Architecture Overview

System Architecture

Spark is built on a distributed task queue architecture that separates concerns: scheduling, execution, and state management. This design enables reliable 24/7 automation with horizontal scalability.

Core Components

FastAPI Server

REST API (Port 8883)HTTP server that handles all user interactions: creating sources, syncing workflows, managing schedules, and viewing task history. Built with FastAPI for async performance and automatic OpenAPI documentation.

PostgreSQL Database

State Storage (Port 5402)Primary data store for all workflow metadata: sources, workflows, schedules, tasks, and execution results.

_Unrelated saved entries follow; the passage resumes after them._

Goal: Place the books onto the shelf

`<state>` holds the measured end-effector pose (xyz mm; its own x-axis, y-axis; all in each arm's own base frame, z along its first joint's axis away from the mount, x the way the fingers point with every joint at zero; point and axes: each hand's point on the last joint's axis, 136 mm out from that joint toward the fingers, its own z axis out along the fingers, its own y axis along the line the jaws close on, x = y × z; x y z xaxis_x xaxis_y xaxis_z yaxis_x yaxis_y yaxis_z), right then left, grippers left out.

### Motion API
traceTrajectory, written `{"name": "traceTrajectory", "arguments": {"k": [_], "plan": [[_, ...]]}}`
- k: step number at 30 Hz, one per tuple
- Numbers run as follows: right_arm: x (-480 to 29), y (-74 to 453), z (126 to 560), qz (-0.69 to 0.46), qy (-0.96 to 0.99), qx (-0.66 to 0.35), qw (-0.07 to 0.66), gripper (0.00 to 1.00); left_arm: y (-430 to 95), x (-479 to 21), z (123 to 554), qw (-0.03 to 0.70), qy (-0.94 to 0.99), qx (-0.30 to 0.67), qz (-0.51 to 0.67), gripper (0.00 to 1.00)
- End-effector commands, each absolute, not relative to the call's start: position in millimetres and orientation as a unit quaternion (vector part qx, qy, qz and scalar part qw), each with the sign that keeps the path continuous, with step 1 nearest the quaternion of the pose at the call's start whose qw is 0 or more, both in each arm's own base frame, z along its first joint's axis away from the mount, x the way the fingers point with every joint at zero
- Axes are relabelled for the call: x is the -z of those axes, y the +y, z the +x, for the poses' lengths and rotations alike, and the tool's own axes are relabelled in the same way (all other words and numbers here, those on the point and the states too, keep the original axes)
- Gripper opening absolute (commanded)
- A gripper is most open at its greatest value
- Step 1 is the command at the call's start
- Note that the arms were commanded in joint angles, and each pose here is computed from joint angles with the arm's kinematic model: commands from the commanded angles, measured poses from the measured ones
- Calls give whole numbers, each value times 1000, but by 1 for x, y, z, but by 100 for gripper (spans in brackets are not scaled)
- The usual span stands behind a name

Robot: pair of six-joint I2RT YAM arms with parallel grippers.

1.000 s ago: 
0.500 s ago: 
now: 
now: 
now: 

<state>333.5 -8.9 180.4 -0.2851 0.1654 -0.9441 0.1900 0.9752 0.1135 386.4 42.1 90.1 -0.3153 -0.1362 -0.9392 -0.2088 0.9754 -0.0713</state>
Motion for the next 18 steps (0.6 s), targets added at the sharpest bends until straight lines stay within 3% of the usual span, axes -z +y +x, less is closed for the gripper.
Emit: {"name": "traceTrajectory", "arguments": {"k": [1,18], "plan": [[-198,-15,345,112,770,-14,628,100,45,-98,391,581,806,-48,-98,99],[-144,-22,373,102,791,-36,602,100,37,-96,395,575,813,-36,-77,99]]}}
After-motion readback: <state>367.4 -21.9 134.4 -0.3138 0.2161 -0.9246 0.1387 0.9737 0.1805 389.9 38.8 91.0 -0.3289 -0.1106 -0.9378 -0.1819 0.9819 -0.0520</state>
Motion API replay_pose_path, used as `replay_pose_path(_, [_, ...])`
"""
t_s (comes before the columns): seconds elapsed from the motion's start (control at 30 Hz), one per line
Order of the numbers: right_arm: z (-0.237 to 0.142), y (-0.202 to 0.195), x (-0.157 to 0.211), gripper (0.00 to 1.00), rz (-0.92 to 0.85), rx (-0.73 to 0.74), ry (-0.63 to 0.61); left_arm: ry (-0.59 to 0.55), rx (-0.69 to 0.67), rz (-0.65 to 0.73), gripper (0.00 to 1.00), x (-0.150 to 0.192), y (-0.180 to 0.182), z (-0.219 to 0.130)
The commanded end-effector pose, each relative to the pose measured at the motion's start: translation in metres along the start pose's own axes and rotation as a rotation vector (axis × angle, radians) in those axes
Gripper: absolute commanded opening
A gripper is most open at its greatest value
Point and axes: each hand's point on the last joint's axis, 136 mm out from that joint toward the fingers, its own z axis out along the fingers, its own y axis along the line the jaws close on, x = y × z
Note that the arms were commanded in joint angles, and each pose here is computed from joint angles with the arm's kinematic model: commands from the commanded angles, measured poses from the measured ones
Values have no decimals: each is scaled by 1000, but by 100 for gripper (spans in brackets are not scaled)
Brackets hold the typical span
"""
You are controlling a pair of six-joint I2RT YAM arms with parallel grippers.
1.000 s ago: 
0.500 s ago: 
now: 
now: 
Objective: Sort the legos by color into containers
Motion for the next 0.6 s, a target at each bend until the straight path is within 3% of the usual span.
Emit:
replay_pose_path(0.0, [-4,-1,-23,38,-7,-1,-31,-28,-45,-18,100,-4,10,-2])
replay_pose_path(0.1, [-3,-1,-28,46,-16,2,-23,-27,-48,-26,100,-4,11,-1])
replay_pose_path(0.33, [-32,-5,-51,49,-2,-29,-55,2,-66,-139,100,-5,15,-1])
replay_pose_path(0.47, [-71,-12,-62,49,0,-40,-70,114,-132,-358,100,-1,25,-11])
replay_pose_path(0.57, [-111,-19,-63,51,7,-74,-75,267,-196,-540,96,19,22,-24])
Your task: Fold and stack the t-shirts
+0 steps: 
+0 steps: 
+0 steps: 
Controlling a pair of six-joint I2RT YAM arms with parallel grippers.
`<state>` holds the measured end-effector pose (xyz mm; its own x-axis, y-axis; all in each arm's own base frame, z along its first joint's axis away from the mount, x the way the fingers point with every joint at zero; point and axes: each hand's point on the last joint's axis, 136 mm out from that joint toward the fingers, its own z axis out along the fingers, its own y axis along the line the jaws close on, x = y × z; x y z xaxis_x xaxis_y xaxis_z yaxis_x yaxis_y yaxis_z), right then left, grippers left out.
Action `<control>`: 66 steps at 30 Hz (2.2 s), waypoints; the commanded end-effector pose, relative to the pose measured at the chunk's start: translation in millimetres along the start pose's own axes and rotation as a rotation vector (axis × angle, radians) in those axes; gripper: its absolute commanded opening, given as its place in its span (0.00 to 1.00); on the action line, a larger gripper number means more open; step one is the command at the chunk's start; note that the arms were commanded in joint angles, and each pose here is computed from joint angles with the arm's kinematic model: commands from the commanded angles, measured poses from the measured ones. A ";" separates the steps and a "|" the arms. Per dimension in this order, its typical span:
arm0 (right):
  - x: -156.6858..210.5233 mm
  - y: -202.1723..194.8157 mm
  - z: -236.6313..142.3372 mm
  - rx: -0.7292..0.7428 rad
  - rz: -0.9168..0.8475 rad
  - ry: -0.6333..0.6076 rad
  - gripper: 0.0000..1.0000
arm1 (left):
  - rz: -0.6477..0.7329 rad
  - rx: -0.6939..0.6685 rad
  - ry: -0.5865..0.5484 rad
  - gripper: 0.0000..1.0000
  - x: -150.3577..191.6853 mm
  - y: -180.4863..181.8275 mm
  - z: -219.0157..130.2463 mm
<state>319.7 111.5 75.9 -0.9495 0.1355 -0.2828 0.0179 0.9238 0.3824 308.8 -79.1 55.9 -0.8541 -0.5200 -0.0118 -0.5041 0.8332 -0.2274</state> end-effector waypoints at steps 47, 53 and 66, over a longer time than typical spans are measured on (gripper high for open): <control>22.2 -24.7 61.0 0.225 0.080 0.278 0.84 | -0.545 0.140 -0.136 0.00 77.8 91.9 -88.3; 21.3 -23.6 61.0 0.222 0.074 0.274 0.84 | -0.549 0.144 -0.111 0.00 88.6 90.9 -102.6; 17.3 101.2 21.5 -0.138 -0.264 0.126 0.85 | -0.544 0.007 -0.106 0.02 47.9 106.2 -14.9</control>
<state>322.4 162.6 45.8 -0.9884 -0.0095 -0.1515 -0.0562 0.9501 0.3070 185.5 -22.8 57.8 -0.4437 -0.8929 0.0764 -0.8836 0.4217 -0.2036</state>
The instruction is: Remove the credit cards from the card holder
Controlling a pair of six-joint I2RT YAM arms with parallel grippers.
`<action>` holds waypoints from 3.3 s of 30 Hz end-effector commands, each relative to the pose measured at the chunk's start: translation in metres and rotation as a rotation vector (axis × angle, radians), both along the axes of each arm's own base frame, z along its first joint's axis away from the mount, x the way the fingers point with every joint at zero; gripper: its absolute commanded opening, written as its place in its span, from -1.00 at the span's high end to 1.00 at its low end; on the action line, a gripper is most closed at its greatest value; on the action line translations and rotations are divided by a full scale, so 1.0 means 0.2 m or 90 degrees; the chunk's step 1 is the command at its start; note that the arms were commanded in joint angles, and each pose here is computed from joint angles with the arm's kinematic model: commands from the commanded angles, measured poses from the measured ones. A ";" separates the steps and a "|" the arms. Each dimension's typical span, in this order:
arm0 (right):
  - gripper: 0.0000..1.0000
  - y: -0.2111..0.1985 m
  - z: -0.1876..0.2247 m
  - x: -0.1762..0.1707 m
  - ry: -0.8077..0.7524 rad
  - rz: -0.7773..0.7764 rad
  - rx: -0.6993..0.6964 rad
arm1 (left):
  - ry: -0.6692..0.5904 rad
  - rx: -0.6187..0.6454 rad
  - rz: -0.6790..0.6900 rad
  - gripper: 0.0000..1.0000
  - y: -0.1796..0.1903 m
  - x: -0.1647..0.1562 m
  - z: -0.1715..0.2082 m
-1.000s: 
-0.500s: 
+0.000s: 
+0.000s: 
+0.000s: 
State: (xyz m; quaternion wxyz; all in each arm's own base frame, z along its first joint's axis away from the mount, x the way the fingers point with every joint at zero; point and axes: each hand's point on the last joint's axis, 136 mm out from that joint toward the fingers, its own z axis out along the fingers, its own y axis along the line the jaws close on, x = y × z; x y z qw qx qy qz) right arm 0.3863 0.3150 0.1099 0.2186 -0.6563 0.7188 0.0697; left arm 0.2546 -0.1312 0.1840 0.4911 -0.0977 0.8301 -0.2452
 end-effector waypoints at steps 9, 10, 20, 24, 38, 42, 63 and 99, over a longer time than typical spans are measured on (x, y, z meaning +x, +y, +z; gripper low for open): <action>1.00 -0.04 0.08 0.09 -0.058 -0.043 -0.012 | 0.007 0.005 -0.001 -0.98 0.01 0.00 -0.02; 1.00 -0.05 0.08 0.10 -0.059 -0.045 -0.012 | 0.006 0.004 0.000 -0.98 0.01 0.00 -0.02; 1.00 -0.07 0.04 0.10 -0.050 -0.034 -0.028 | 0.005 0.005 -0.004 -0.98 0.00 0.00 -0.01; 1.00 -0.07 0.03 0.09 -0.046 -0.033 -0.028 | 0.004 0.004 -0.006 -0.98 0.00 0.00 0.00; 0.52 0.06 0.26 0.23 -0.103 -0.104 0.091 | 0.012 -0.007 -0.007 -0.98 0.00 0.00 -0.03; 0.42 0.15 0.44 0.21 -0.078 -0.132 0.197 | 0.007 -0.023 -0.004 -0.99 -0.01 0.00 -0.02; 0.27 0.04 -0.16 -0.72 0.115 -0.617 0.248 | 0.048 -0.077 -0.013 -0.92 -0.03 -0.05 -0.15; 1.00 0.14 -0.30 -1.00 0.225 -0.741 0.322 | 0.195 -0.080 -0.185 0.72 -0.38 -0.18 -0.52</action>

Uses SQLAlchemy ORM with async support (asyncpg driver) for efficient database operations.

Redis

Task Queue (Port 5412)In-memory broker for Celery’s task queue and result backend. Holds pending tasks waiting for workers and stores task results temporarily. Redis persistence enabled via appendonly mode.

Celery Beat

Schedule MonitorDedicated process that continuously checks PostgreSQL for active schedules. When a schedule’s time arrives (cron expression or interval), Beat creates a task and pushes it to Redis queue.

Celery Workers

Task ExecutorsWorker processes that pull tasks from Redis queue, load the appropriate adapter, call the external source API, and save results to PostgreSQL. Scale horizontally by running multiple workers.

Workflow Adapters

Source AbstractionAdapter classes that translate Spark’s generic task format into source-specific API calls. Each source (LangFlow, Hive) has its own adapter handling authentication, input/output mapping, and error normalization.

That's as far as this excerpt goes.